REQUIRED WORK
Extract all of the entries and give them again, word for word.

RECORD EXTRACTS
Start of Block
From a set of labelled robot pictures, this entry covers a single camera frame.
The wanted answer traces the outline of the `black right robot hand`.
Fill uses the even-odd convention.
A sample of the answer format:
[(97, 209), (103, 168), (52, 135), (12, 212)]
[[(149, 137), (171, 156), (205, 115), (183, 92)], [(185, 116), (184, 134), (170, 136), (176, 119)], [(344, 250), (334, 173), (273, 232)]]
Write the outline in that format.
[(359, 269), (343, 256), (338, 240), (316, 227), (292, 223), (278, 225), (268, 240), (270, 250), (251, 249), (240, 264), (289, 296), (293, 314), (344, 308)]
End of Block
RESULT OF THIS TASK
From a set of labelled robot pictures, this entry covers a single camera frame.
The wanted answer traces the outline of the `black right robot hand`.
Fill uses the even-odd convention.
A sample of the answer format:
[(97, 209), (103, 168), (52, 135), (12, 212)]
[[(149, 137), (171, 156), (205, 115), (183, 92)], [(185, 116), (184, 134), (170, 136), (176, 119)], [(344, 250), (334, 173), (273, 232)]]
Write the outline in that format.
[(359, 269), (343, 256), (338, 240), (316, 227), (292, 223), (278, 225), (268, 240), (270, 250), (251, 249), (240, 264), (289, 296), (293, 314), (344, 308)]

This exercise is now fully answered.